Dataset excerpts
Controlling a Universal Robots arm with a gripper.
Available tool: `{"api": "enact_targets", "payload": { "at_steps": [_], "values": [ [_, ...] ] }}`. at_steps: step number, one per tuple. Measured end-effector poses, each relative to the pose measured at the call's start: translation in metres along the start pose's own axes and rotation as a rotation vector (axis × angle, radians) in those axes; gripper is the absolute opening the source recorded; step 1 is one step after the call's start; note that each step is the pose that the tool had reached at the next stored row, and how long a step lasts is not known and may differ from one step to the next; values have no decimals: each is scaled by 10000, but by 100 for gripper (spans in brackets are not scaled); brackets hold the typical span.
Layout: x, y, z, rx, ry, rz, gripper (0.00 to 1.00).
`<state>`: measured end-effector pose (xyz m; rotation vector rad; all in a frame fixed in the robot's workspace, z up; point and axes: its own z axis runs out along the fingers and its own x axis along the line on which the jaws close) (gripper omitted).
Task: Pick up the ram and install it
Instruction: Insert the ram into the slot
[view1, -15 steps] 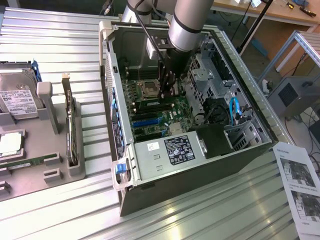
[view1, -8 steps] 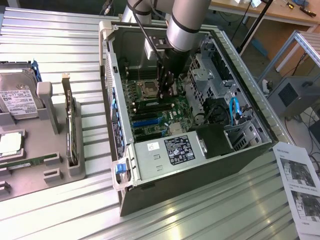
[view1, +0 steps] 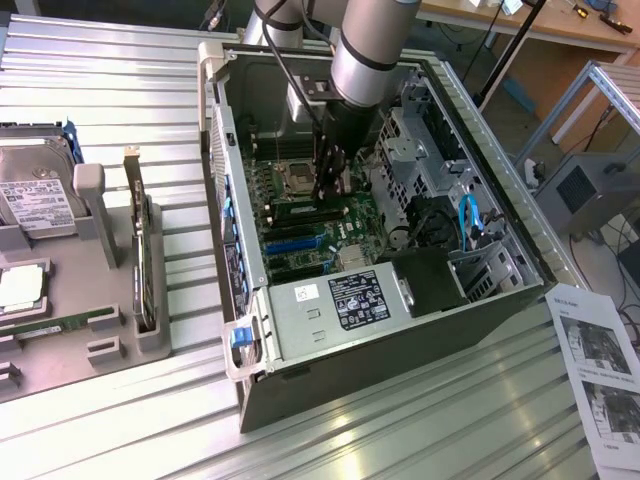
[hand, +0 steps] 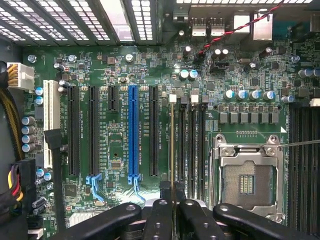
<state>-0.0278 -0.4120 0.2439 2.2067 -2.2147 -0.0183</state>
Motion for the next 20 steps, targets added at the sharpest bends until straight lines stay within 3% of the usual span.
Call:
{"api": "enact_targets", "payload": {
  "at_steps": [20],
  "values": [
    [-32, 10, 78, 1, 12, 1, 12]
  ]
}}
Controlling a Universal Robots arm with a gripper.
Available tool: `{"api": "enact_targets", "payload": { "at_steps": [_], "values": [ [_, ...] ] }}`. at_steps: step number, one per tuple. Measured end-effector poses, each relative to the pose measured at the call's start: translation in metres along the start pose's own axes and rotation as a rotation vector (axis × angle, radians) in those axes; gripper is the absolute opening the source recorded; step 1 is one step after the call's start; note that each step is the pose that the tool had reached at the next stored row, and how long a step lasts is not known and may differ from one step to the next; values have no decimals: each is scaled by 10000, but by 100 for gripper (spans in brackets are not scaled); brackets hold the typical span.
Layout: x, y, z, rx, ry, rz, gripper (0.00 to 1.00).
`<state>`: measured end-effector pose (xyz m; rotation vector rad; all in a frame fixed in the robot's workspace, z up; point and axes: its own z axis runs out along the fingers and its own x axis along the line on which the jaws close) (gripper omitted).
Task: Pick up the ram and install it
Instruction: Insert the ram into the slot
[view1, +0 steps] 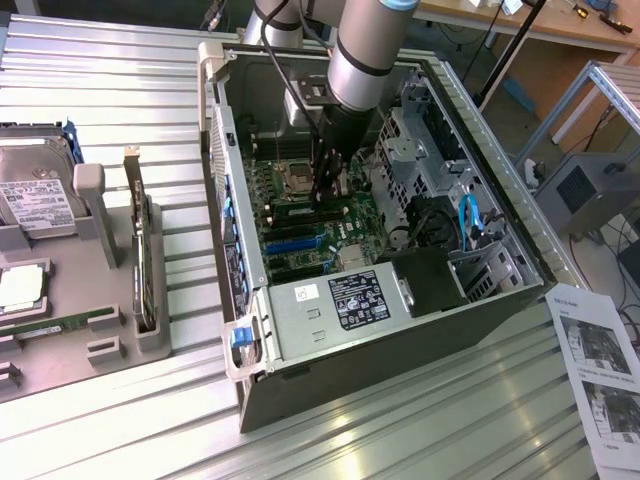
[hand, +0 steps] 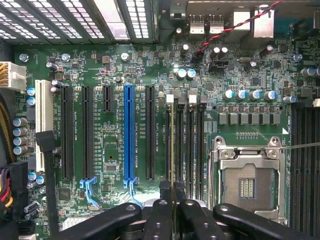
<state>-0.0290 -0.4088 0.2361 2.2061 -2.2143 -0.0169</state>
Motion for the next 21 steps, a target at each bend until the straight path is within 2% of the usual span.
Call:
{"api": "enact_targets", "payload": {
  "at_steps": [21],
  "values": [
    [4, -32, 11, -3, 10, 3, 12]
  ]
}}
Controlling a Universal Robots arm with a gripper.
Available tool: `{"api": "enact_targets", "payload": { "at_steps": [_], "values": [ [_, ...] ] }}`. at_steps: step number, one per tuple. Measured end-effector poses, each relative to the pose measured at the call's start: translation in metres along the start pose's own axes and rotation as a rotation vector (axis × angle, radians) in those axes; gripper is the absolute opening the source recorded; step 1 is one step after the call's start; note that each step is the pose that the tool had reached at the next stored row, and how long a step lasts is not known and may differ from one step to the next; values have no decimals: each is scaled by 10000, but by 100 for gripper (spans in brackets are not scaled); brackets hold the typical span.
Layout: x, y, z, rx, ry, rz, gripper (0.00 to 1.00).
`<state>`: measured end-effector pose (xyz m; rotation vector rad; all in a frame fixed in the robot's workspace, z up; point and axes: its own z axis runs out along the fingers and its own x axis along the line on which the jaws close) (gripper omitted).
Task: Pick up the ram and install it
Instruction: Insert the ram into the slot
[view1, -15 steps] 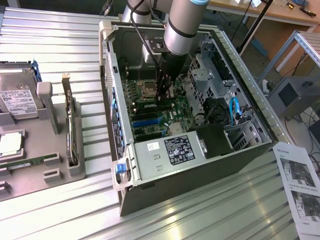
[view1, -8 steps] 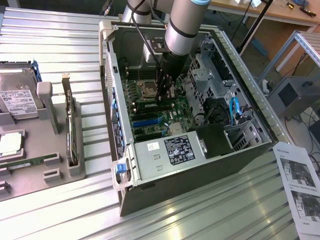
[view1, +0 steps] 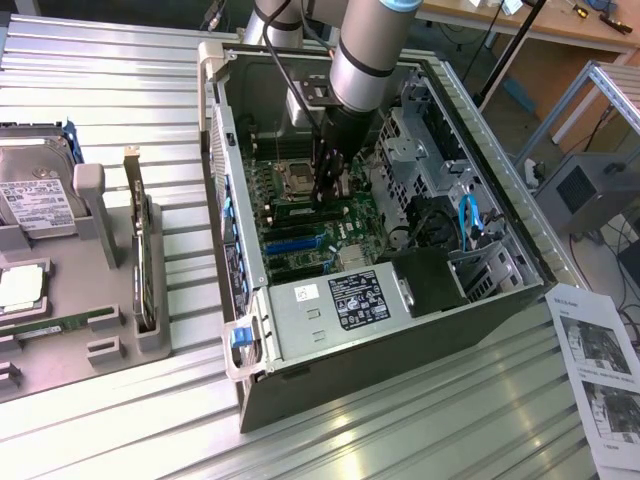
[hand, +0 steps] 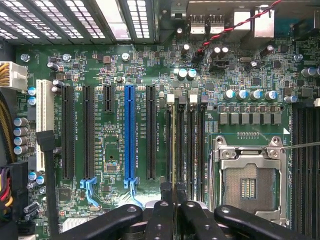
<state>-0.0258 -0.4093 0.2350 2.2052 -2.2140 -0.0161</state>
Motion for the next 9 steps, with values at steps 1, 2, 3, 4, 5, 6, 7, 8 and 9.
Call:
{"api": "enact_targets", "payload": {
  "at_steps": [1, 2, 3, 4, 5, 6, 7, 8, 9],
  "values": [
    [0, 0, 0, 0, 0, 0, 12],
    [0, 0, 0, 0, -1, -20, 12],
    [0, 0, 0, 0, 0, -77, 12],
    [0, 0, 0, 0, 1, -103, 12],
    [0, 0, 0, 0, 1, -104, 12],
    [0, 0, 0, 0, 1, -104, 12],
    [0, 0, 0, 0, 1, -114, 12],
    [1, 0, 0, 0, 3, -155, 12],
    [1, 0, 0, 1, 3, -183, 12]
  ]
}}
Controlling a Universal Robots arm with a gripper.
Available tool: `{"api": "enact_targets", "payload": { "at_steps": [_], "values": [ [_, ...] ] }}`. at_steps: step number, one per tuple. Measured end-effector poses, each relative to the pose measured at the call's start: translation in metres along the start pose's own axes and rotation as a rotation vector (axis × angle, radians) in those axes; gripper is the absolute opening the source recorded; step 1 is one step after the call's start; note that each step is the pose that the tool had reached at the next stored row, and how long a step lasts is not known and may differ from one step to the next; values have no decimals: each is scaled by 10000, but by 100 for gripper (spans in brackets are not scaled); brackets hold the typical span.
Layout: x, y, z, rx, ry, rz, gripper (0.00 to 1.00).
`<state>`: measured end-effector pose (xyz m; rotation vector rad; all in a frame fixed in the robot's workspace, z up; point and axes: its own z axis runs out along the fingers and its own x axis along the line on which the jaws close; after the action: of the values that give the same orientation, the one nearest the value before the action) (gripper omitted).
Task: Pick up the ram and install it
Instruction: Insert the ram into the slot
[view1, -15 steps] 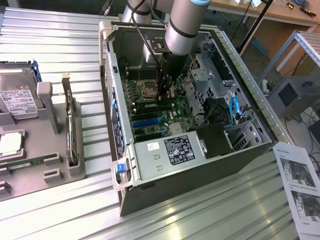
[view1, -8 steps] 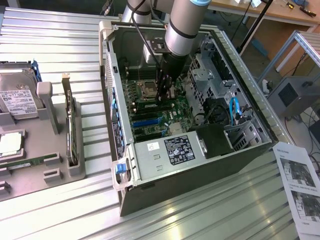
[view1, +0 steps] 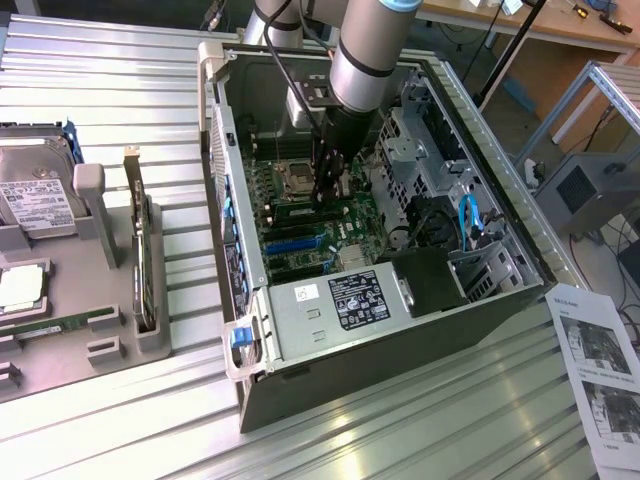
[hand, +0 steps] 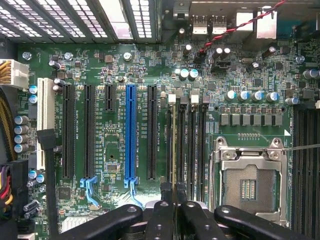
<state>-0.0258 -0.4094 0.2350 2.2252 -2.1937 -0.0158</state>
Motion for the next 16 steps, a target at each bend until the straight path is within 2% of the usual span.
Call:
{"api": "enact_targets", "payload": {
  "at_steps": [15, 16],
  "values": [
    [-1, -2, 37, 4, -4, 41, 12],
    [-1, -2, 37, 1, -3, 41, 19]
  ]
}}
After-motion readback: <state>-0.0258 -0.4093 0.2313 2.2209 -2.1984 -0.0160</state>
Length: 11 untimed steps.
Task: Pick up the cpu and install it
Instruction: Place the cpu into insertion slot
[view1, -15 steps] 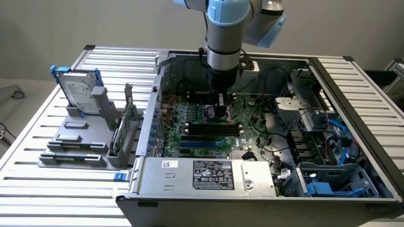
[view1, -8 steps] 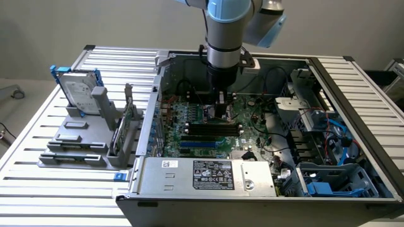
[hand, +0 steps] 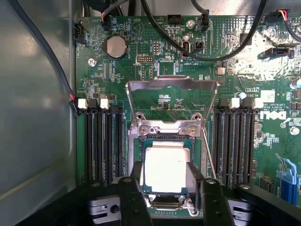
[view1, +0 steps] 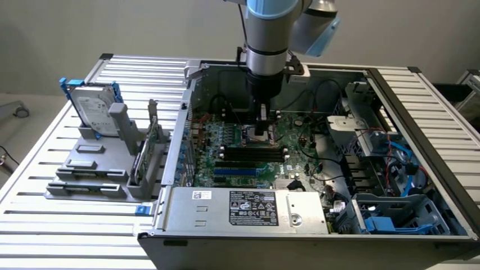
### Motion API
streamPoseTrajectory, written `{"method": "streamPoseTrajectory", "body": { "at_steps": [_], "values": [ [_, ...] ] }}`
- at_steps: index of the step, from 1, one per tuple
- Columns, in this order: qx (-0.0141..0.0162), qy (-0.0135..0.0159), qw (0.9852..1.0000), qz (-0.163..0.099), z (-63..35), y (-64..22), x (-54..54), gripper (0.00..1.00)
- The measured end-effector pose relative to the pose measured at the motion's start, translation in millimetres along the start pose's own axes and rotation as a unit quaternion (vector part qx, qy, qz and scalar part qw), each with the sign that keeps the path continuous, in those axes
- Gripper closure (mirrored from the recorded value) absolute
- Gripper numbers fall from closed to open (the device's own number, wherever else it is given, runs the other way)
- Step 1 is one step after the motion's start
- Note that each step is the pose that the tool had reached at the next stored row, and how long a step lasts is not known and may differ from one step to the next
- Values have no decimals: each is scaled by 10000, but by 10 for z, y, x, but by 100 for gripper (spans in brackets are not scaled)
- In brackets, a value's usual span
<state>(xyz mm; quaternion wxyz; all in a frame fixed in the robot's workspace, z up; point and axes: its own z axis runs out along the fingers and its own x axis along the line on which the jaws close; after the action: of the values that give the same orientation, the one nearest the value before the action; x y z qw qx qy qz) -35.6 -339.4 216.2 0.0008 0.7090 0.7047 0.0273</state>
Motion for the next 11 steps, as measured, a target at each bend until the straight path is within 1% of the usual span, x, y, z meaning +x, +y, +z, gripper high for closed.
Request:
{"method": "streamPoseTrajectory", "body": {
  "at_steps": [1, 2, 3, 4, 5, 6, 7, 8, 9, 11],
  "values": [
    [0, 2, 10000, 0, -7, -1, 0, 53],
    [0, 4, 10000, 1, -13, -3, 1, 64],
    [0, 6, 10000, 2, -21, -6, 1, 64],
    [1, 10, 10000, 2, -30, -12, 1, 70],
    [3, 15, 10000, 2, -41, -21, 1, 70],
    [10, 21, 10000, 3, -52, -32, 0, 76],
    [20, 27, 10000, 3, -62, -46, -1, 82],
    [34, 35, 10000, 4, -69, -63, -2, 82],
    [49, 40, 10000, 5, -75, -83, -4, 88],
    [85, 47, 10000, 6, -84, -127, -8, 89]
  ]
}}
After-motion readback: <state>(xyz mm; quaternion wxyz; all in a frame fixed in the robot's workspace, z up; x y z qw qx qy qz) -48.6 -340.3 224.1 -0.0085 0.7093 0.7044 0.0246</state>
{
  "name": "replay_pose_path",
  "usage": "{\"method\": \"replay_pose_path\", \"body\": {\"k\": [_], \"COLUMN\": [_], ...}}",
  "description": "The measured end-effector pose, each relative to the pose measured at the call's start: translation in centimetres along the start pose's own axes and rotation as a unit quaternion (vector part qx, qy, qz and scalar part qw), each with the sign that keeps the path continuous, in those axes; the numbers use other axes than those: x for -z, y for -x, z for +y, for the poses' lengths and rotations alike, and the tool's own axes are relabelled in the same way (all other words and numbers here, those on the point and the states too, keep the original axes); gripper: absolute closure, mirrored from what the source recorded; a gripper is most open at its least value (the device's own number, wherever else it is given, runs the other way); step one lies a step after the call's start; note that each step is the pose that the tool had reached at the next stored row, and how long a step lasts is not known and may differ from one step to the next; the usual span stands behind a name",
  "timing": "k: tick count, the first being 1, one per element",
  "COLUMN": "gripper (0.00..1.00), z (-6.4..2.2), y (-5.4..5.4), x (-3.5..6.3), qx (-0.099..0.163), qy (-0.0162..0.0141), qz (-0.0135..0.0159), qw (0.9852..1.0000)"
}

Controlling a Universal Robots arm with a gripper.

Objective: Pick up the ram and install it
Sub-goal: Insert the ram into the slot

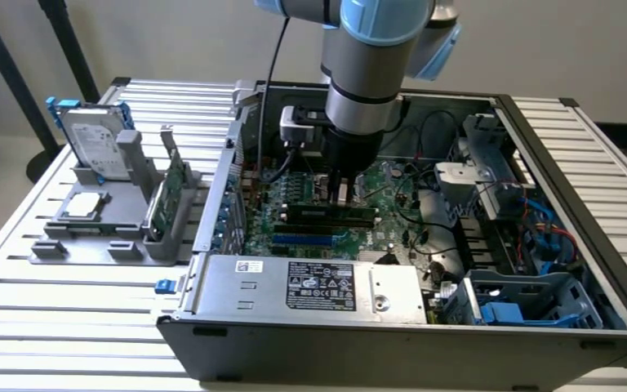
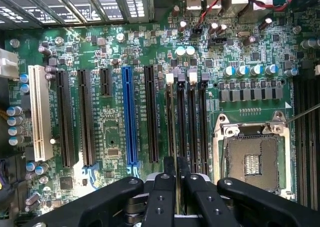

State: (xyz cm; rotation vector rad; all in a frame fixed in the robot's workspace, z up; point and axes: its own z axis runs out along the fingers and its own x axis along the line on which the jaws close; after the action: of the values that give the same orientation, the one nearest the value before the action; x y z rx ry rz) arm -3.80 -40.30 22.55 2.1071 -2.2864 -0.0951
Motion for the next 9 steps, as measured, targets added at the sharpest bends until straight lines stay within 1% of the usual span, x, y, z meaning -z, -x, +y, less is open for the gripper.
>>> {"method": "replay_pose_path", "body": {"k": [9], "gripper": [0.86], "z": [-0.13], "y": [0.0], "x": [-0.28], "qx": [0.0], "qy": [0.0], "qz": [-0.0001], "qw": [1.0]}}
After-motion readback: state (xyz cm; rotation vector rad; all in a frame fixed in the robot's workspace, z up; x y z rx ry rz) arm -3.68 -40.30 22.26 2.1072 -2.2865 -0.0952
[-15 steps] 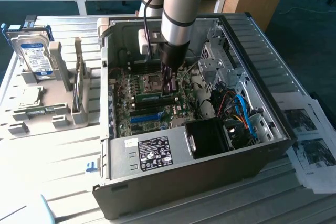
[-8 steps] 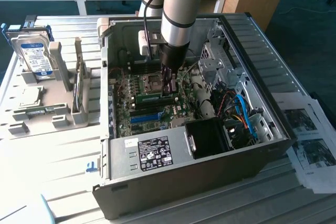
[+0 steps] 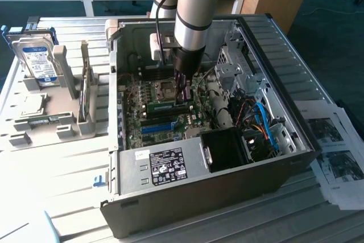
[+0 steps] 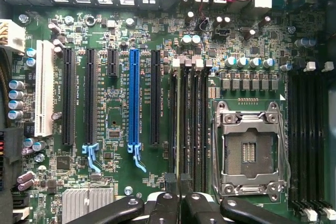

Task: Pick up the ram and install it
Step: 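Insert the ram into the slot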

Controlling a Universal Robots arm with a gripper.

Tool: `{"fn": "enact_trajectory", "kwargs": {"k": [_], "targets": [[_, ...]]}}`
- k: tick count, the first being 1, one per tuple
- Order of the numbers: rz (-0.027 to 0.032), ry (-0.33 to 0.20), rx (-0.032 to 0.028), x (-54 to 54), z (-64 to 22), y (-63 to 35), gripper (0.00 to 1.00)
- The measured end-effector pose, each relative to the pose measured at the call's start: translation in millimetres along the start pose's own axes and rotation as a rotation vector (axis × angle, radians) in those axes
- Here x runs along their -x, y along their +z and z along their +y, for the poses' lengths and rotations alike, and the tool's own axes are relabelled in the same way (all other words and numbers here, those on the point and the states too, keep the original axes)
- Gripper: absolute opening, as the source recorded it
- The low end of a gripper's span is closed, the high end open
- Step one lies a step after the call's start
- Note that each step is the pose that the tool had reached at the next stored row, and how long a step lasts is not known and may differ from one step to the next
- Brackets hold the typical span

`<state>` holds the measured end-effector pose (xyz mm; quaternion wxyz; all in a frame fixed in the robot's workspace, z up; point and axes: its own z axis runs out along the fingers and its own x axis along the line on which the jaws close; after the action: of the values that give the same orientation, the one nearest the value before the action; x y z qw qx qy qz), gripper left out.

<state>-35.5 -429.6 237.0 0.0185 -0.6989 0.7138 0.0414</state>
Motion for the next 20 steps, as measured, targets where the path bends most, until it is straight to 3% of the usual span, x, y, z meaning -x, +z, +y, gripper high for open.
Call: {"fn": "enact_trajectory", "kwargs": {"k": [20], "targets": [[0.0004,-0.009,0.0008,-0.2,0.1,0.4,0.12]]}}
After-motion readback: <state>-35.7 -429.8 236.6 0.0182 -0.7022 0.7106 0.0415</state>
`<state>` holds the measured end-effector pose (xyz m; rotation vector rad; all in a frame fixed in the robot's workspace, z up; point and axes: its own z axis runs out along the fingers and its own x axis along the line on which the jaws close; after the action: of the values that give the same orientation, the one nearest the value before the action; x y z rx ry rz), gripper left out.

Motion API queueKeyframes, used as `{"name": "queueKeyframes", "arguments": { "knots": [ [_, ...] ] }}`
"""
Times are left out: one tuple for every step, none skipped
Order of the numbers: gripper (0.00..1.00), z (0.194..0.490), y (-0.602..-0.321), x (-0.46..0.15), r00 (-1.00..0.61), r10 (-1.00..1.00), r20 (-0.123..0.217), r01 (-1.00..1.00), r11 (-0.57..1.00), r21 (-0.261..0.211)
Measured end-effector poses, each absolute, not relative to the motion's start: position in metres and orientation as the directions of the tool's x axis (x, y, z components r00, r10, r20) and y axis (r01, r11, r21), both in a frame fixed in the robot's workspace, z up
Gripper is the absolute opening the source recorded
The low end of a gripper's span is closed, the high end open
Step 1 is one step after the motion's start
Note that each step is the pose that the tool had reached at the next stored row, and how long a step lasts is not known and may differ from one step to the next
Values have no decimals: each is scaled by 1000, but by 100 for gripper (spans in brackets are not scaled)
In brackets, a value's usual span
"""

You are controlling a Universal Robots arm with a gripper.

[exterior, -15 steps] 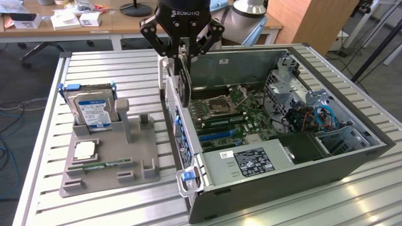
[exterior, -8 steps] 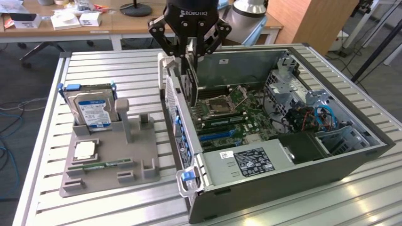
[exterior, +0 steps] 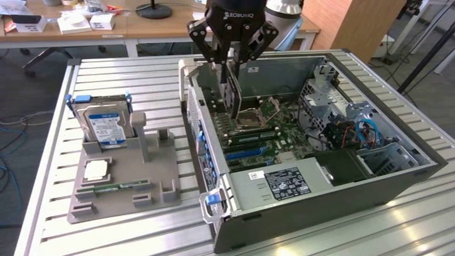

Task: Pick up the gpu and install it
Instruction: 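Pick up the gpu and move the gpu toward the slot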

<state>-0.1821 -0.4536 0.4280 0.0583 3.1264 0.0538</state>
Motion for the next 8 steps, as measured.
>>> {"name": "queueKeyframes", "arguments": {
  "knots": [
    [26,428,-454,-178,-999,38,-13,37,999,35],
    [26,428,-454,-174,-999,37,-13,37,999,35],
    [26,428,-454,-170,-999,37,-13,37,999,35],
    [26,428,-454,-165,-999,37,-13,37,999,36],
    [26,428,-454,-161,-999,37,-13,37,999,36],
    [26,428,-454,-157,-999,37,-13,36,999,36],
    [26,428,-454,-153,-999,36,-13,36,999,37],
    [26,428,-454,-149,-999,36,-13,36,999,37]
  ]
}}
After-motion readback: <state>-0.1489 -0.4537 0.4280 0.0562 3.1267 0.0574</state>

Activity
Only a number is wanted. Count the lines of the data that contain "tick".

Written solution
2